So, for the first clinic, physical therapists saw only 1-2 patients per hour. If the patient was a more complicated case, he/she would get a full one hour block getting one on one treatment. Initial evaluations were 60 minutes long with again one on one treatment with a physical therapist. There were many doctors that referred to us because of the quality of care, and we had a long wait list of patients. Some who didn't even get their surgery done yet (TKA, TKH, etc) were advised by doctors to preemptively schedule out their physical therapy appointments with us at least a month in advance to ensure a spot.

I've moved to a new state and now work for outpatient orthopedic physical therapy clinic, again as an aide. It's like night and day.

The therapists are expected to have 3-4 patients an hour on their schedule. On top of that, they're expected to bill ideally 5 units. That's roughly 75 minutes to 90 minutes of "treatment time" according to the front office person I work with, and that comes out to juggling 5-6 patients at any given time once you're an hour into your shift. When the therapists AREN'T billing that many units, they get a lovely meeting with the boss.

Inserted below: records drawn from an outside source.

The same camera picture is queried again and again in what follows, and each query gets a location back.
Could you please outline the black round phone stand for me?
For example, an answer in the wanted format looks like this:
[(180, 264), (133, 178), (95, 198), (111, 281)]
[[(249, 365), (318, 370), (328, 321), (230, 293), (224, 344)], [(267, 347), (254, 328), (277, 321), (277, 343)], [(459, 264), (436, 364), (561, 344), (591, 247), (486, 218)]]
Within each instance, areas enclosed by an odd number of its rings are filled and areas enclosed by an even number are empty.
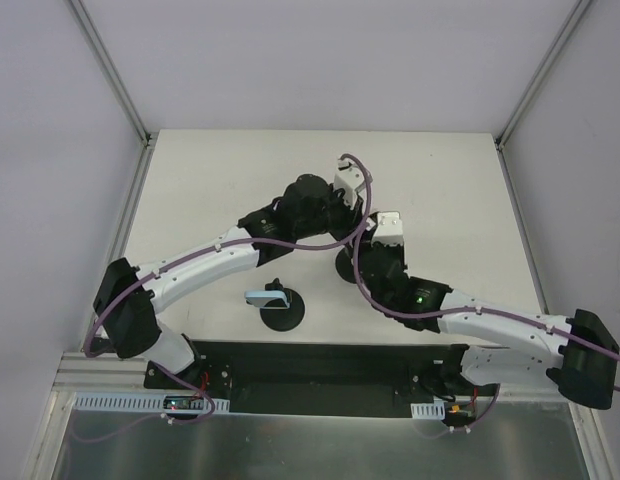
[(279, 278), (267, 283), (265, 291), (283, 293), (286, 302), (281, 298), (268, 301), (260, 310), (262, 322), (276, 332), (295, 329), (305, 315), (305, 303), (302, 296), (296, 290), (284, 286)]

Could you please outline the blue case smartphone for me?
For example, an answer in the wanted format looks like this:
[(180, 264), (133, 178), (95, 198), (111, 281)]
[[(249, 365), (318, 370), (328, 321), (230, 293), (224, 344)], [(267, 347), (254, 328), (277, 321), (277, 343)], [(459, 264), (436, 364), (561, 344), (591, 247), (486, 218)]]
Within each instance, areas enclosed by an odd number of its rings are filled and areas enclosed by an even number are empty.
[(244, 292), (245, 302), (260, 310), (289, 309), (290, 300), (284, 290), (252, 290)]

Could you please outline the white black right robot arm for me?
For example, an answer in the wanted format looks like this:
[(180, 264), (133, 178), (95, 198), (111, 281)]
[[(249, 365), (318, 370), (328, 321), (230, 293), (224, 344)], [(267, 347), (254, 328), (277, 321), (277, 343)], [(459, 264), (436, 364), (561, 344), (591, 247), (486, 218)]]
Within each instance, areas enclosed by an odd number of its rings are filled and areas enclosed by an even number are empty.
[(619, 345), (593, 312), (571, 316), (498, 308), (436, 281), (408, 274), (401, 246), (355, 246), (355, 279), (372, 307), (405, 327), (461, 335), (489, 347), (456, 347), (440, 369), (442, 387), (463, 394), (491, 384), (554, 385), (566, 399), (612, 406)]

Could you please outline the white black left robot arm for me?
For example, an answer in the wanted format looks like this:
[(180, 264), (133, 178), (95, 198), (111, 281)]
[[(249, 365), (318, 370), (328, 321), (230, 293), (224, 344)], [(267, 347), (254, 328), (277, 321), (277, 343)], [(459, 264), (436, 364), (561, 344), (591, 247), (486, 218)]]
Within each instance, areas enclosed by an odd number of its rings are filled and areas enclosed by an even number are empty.
[(184, 335), (159, 321), (159, 313), (219, 279), (301, 249), (304, 239), (329, 234), (334, 247), (348, 243), (362, 227), (363, 197), (370, 190), (368, 173), (358, 168), (336, 173), (332, 183), (304, 174), (211, 242), (145, 265), (112, 261), (93, 301), (96, 326), (104, 329), (107, 344), (98, 348), (88, 338), (85, 353), (143, 357), (166, 368), (178, 388), (194, 387), (201, 377), (199, 356)]

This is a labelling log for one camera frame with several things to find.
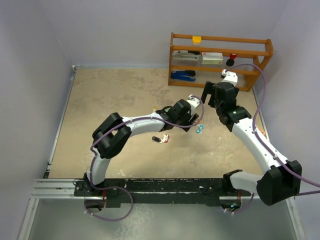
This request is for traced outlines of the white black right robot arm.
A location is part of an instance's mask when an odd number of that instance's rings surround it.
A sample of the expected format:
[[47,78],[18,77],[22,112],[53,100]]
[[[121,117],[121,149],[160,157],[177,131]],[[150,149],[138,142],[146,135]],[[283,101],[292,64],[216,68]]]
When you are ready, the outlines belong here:
[[262,175],[234,170],[224,174],[222,190],[228,196],[239,190],[254,193],[267,206],[274,205],[300,193],[302,166],[289,161],[260,132],[249,112],[237,105],[239,89],[229,82],[205,83],[201,101],[215,108],[219,121],[233,133],[253,155]]

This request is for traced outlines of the red tag key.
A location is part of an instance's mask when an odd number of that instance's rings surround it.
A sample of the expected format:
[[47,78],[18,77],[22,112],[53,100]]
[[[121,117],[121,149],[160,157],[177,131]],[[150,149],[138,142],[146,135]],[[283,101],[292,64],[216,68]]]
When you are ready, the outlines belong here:
[[162,143],[167,143],[167,142],[169,141],[169,137],[170,137],[170,136],[169,136],[168,134],[164,134],[161,142],[162,142]]

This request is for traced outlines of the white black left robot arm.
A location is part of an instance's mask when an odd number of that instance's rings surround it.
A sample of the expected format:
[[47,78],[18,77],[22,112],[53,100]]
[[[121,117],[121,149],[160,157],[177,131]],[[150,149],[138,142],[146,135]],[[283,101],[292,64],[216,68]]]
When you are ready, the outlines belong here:
[[89,170],[84,174],[85,190],[98,196],[104,190],[105,175],[111,159],[124,148],[129,138],[171,130],[174,127],[188,132],[204,116],[204,104],[198,97],[190,95],[173,106],[166,106],[147,115],[137,117],[120,116],[114,112],[93,132],[90,151],[94,156]]

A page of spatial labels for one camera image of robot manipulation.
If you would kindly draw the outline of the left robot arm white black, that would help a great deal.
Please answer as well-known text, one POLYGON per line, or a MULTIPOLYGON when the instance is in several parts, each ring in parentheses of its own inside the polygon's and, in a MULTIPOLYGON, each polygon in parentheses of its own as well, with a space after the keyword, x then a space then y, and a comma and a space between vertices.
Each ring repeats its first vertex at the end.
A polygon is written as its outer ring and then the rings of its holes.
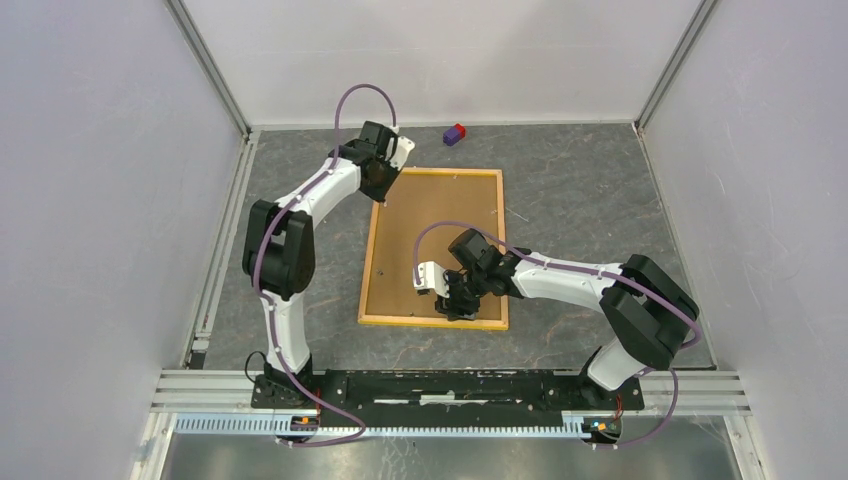
POLYGON ((260 298, 266 321, 268 351, 255 381, 261 393, 278 395, 295 408, 312 399, 304 293, 316 270, 315 228, 355 193, 385 201, 414 147, 398 128, 367 121, 358 137, 336 146, 294 191, 252 205, 242 269, 260 298))

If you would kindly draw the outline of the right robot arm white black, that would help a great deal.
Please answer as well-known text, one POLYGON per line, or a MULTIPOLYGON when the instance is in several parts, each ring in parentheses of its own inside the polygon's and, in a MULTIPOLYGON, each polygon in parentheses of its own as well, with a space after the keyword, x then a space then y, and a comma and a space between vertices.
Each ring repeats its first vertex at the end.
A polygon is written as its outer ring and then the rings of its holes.
POLYGON ((577 382, 591 408, 612 401, 626 381, 670 368, 703 331, 694 299, 651 258, 580 263, 552 258, 467 226, 448 250, 459 267, 417 261, 413 285, 435 293, 436 311, 450 321, 473 320, 486 296, 556 300, 601 313, 614 333, 594 353, 577 382))

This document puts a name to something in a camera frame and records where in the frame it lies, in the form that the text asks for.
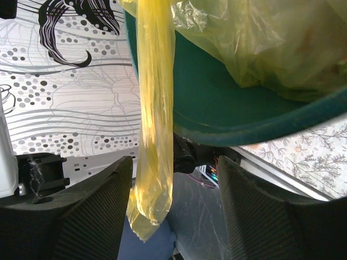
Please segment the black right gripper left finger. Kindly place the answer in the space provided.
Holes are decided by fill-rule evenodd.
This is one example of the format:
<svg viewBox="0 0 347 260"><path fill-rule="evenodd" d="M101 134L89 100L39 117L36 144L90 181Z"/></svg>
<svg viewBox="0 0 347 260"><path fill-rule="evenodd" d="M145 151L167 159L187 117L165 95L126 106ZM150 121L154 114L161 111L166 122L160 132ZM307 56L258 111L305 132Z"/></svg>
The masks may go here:
<svg viewBox="0 0 347 260"><path fill-rule="evenodd" d="M56 193L1 199L1 259L116 259L132 184L125 156Z"/></svg>

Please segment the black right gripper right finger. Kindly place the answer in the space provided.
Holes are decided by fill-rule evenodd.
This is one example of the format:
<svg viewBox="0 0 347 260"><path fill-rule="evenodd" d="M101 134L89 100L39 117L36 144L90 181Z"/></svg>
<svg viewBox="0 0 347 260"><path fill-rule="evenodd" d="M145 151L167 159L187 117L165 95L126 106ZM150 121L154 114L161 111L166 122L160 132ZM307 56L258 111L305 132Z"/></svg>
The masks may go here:
<svg viewBox="0 0 347 260"><path fill-rule="evenodd" d="M346 259L346 198L290 192L225 156L217 170L232 259Z"/></svg>

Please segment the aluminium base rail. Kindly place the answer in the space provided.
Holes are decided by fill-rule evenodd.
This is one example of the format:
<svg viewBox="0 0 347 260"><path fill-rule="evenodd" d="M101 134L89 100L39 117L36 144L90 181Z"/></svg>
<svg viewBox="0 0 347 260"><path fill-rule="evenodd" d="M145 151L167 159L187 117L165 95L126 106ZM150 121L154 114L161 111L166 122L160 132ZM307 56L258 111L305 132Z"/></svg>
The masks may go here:
<svg viewBox="0 0 347 260"><path fill-rule="evenodd" d="M231 149L240 155L240 166L259 178L302 196L322 201L333 200L332 197L318 191L314 187L291 176L283 170L278 169L245 149L240 147L232 147Z"/></svg>

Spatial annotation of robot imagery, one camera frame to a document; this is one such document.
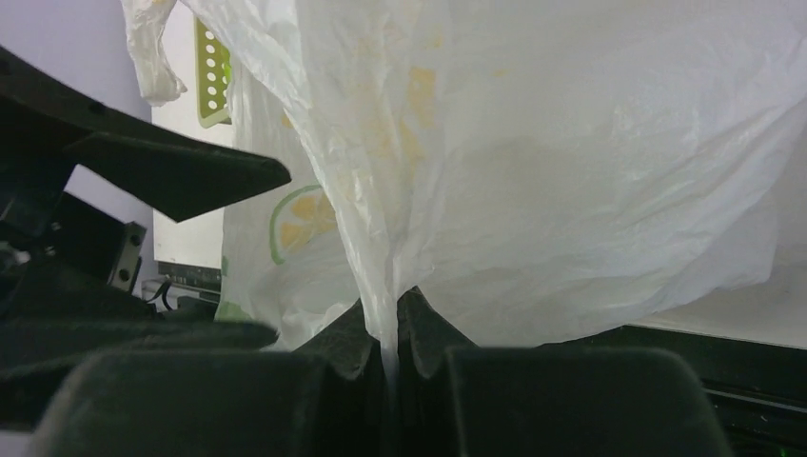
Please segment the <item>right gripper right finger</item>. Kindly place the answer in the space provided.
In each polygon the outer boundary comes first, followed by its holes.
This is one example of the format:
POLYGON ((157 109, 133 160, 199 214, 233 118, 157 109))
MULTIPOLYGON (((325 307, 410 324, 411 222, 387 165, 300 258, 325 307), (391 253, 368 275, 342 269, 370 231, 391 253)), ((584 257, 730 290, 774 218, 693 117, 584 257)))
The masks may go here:
POLYGON ((399 303, 406 456, 728 456, 698 378, 657 348, 481 348, 399 303))

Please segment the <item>white plastic bag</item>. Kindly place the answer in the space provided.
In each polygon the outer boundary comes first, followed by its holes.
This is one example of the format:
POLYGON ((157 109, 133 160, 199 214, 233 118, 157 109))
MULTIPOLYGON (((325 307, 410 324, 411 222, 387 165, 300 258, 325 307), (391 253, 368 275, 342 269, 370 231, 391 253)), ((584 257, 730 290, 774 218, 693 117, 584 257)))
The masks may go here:
POLYGON ((535 347, 764 282, 806 126, 802 1, 191 1, 233 145, 291 182, 226 208, 221 321, 278 348, 356 302, 384 362, 419 288, 535 347))

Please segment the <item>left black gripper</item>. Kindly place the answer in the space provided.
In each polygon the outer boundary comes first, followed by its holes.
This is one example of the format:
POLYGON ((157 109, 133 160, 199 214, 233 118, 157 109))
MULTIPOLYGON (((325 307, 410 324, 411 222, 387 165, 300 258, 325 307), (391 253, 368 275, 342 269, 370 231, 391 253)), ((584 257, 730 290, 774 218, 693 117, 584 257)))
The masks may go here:
MULTIPOLYGON (((1 51, 1 317, 140 320, 146 230, 64 190, 93 171, 176 222, 279 188, 278 160, 194 140, 105 106, 1 51)), ((256 349, 249 322, 13 321, 1 326, 1 428, 34 429, 64 378, 110 350, 256 349)))

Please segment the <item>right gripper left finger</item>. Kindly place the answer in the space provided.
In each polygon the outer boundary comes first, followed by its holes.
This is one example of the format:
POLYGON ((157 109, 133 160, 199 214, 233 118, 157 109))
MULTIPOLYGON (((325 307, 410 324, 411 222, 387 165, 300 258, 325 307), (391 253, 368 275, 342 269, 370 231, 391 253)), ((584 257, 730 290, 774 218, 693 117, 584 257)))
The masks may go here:
POLYGON ((56 391, 29 456, 370 456, 378 342, 354 306, 291 352, 110 350, 56 391))

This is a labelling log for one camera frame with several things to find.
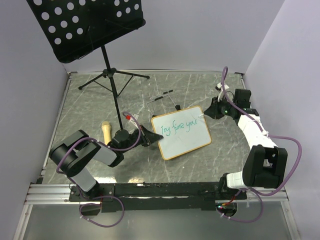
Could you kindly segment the yellow framed whiteboard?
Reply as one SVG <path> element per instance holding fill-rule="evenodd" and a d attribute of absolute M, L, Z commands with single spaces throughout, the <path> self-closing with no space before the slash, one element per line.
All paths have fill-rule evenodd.
<path fill-rule="evenodd" d="M 212 142 L 209 128 L 199 105 L 155 116 L 151 125 L 156 134 L 162 135 L 158 141 L 164 160 L 171 160 Z"/>

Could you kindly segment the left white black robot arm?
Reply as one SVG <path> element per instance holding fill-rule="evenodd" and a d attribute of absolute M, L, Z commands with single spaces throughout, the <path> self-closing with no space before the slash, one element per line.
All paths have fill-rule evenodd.
<path fill-rule="evenodd" d="M 133 133 L 125 129 L 118 130 L 105 144 L 80 129 L 53 146 L 49 158 L 57 165 L 59 174 L 66 175 L 75 183 L 87 201 L 93 201 L 101 191 L 100 184 L 87 169 L 92 159 L 114 168 L 124 160 L 125 152 L 139 145 L 148 147 L 163 138 L 161 134 L 151 132 L 141 125 Z"/>

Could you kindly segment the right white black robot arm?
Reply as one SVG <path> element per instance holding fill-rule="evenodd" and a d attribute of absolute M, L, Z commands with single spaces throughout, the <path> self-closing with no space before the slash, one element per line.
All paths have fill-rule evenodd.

I just want to know. What is the "norm"? What is it truly like working as a physical therapist?

I'm currently applying to DPT programs and honestly do hope that I get accept to a program. However, if the latter is what the majority of physical therapists have to put up with, I'm not sure if this career path would be worth it.

Also, how's the inpatient/hospital/SNF work environment like? I've observed at a hospital and thoroughly enjoyed it, but with only observing 20 hours, I don't think I've seen the full picture. What's the workload like? Is it anything like an outpatient clinic?

I just want to know what I'm getting into before I potentially put down $100+K and 3 years into this. Don't get me wrong. I absolutely love this field and the work involved. I understand that any job has it's pros and cons.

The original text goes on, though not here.